The Network for Health Equity and Development (NHED) and Corporate Accountability and Public Participation Africa (CAPPA) have thrown their weight behind the National Agency for Food and Drug Administration and Control (NAFDAC) over its decision to enforce the ban on the production and sale of alcoholic beverages in sachets, PET bottles, and glass bottles of 200ml and below, beginning December 2025.
In a strongly worded joint statement on Sunday, the two leading public health advocacy organisations described the ban as a long-overdue public health intervention essential for safeguarding the well-being of Nigeria’s children, youths, and other vulnerable populations.
They agreed with NAFDAC that the packaging, pricing, and aggressive marketing of these products had made highly potent alcohol dangerously accessible, especially to minors, and were contributing significantly to rising addiction, social disorder, road crashes, and non-communicable diseases across the country.
They noted that when NAFDAC first announced the ban in 2024, it gave manufacturers a multi-year phase-out period, which ends in December 2025, to exhaust existing stock. But some alcohol manufacturers flagrantly continued production even after the deadline.
NHED and CAPPA condemned the pushback from these manufacturers, particularly the claim by the Manufacturers Association of Nigeria (MAN) that the ban could lead to investment decline and retrenchment, saying it was a familiar scare tactic to push government to prioritise commercial greed over public health.
The manufacturing process of these products, they argued, is mostly mechanised and requires relatively limited human effort; hence, the claims about huge job losses were contrived.
“We reject in its entirety the claims by the Manufacturers Association of Nigeria (MAN) that the ban will trigger a loss of over N1.9 trillion in investment and lead to the retrenchment of over 500,000 workers,” the organisations stated.
“These figures are not only inflated and unverifiable, but they also represent a familiar scare tactic used by alcohol and tobacco corporations globally whenever governments attempt to regulate harmful products.”
Furthermore, they contended that rather than engaging honestly with evidence-based public health policies, industry actors had chosen to weaponise economic misinformation to blackmail the Nigerian government and regulatory agencies.

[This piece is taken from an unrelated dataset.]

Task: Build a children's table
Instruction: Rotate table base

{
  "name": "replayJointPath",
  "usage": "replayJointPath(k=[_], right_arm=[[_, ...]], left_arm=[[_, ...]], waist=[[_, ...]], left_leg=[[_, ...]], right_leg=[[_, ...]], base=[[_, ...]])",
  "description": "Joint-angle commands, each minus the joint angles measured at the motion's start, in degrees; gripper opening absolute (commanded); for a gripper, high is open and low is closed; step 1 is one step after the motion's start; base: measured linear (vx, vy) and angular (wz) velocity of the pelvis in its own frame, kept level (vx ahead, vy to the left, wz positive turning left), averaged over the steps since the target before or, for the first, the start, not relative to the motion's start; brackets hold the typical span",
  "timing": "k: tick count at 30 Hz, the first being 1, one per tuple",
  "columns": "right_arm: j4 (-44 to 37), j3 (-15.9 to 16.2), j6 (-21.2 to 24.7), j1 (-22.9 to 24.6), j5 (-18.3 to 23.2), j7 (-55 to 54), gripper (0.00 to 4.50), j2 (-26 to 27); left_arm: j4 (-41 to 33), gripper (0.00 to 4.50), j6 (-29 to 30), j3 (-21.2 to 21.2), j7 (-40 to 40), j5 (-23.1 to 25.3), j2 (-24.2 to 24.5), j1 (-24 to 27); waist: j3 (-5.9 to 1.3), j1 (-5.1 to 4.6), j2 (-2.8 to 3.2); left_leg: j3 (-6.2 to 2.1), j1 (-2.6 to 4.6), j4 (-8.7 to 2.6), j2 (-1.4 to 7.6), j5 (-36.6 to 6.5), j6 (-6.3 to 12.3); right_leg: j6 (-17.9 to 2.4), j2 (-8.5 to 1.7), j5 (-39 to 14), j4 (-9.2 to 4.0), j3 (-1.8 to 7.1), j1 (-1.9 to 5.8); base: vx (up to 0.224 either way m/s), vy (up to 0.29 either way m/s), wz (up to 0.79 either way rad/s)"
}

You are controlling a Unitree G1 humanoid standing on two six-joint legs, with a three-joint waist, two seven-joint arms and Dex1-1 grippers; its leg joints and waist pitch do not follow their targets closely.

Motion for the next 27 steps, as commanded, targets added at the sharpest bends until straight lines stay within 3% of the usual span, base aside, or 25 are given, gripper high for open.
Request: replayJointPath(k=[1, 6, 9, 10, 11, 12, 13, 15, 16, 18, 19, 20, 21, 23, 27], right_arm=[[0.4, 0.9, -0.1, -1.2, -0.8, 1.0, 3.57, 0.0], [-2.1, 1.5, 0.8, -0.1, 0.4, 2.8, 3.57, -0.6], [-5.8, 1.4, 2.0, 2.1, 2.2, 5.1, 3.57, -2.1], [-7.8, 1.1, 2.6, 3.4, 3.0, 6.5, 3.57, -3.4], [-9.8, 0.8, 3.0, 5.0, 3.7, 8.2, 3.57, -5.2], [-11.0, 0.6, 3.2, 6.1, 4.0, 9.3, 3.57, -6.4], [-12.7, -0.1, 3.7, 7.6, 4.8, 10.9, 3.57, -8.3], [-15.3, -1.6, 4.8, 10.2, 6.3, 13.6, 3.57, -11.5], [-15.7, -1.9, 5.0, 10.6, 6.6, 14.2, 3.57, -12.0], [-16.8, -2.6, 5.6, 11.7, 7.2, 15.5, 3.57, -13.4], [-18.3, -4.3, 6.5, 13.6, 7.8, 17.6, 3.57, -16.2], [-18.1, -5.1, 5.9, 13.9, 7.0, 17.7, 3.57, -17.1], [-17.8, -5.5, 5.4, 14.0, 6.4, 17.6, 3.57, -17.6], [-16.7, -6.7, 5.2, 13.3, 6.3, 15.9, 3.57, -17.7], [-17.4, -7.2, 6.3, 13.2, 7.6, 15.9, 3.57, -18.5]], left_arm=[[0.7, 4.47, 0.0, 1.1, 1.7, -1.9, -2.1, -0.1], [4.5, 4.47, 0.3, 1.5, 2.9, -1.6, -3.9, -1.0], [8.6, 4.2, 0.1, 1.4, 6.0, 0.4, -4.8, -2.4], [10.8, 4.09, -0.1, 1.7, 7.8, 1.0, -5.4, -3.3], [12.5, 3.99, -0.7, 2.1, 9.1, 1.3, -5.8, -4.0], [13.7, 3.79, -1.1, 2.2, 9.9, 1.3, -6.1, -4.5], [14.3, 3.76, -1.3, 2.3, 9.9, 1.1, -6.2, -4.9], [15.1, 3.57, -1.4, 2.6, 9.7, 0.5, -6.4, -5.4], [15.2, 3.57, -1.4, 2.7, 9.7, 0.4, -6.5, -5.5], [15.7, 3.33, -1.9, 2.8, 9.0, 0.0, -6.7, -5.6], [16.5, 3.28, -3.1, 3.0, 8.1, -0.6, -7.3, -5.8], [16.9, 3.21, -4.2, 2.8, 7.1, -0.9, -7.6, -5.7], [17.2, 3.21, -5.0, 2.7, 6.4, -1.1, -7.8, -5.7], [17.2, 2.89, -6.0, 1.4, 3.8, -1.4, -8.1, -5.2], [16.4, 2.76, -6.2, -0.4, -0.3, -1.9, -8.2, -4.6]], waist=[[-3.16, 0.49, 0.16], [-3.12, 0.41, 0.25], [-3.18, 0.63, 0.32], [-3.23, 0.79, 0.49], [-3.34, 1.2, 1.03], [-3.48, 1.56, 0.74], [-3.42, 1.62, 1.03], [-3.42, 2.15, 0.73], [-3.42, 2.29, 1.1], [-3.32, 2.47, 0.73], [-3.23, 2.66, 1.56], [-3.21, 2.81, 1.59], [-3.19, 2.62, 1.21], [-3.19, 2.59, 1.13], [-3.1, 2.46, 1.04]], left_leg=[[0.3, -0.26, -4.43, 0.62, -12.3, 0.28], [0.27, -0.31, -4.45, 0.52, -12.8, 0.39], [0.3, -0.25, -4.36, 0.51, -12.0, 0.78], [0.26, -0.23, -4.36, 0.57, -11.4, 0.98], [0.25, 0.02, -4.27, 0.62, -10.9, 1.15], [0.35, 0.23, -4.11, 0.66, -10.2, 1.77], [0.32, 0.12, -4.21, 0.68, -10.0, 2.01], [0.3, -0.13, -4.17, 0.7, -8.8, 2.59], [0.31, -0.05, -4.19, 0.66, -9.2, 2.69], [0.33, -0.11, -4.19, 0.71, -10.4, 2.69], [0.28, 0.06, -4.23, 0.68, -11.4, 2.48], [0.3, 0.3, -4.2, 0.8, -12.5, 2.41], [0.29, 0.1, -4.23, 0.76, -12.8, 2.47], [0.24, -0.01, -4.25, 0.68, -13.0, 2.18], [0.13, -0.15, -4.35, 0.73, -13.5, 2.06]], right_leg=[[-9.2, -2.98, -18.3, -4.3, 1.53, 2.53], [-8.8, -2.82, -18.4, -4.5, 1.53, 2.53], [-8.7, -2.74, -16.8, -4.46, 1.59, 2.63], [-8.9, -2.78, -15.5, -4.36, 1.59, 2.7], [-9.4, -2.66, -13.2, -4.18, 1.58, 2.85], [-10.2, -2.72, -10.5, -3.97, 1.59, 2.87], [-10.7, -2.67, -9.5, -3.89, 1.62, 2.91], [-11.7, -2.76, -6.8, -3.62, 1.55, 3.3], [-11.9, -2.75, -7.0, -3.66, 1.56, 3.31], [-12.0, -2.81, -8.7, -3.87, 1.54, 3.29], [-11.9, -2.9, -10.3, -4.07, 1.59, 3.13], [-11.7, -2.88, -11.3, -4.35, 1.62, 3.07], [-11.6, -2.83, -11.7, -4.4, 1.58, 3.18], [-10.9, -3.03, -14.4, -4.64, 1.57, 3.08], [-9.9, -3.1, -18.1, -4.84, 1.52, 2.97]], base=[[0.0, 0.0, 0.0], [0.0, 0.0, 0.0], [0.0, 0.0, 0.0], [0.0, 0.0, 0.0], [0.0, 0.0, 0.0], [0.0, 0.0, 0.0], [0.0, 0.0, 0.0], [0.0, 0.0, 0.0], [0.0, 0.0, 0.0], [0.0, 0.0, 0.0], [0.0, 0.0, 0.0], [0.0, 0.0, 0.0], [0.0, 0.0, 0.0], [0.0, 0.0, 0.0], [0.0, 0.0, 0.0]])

“This behaviour is irresponsible, deceptive, and unbecoming of entities that claim to operate ethically,” the NHED and CAPPA added.
Dr. Jerome Mafeni, NHED’s Technical Director, emphasised that protecting lives must take precedence.
“The long-term social and economic costs of alcohol-related harm far outweigh any short-term profits that manufacturers seek to protect,” Mafeni said. “Nigeria currently bears the burden of increased alcohol-related violence, reduced productivity, escalating healthcare costs, and a rising addiction crisis among young people. These harms disproportionately affect poor and marginalised communities, who sachet alcohol products specifically target.”
He added, “It is unacceptable that children can purchase high-concentration alcoholic products for as little as ₦100. It is equally unacceptable that manufacturers have, for years, prioritised profit over the safety and well-being of Nigerians.”
For Akinbode Oluwafemi, government regulation to protect public health should not be negotiable.
Oluwafemi said: “NAFDAC’s decision aligns with global best practices and mirrors what responsible governments worldwide have done to curb harmful alcohol consumption. No credible public health agency anywhere would permit the continued marketing of such products in packaging designed to encourage unrestricted, on-the-go, and underage drinking.
“We commend NAFDAC for resisting corporate bullying and for standing firmly on the side of science, public health, and national interest. We equally call on the Federal Ministry of Health, the Ministry of Finance, the Standards Organisation of Nigeria (SON), and the National Orientation Agency (NOA) to rally behind the agency and ensure seamless implementation of the ban.
Both organisations urged the government not to yield to corporate pressure,
“We urge President Bola Ahmed Tinubu and the National Assembly to see through the industry’s theatrics and avoid any attempt to suspend, water down, or delay this life-saving policy. The well-being of over 200 million citizens must not be sacrificed at the altar of corporate profit,” they added.
Beyond enforcing the ban, the organisations urged the government to implement additional alcohol control measures, including taxation, stricter marketing regulations to protect children, clear labelling, and nationwide sensitisation on alcohol-related harm.
“NAFDAC’s ban is the right policy at the right time. NHED and CAPPA stand resolutely with the agency and with all Nigerians committed to a healthier, safer, and more responsible society,” the statement concluded.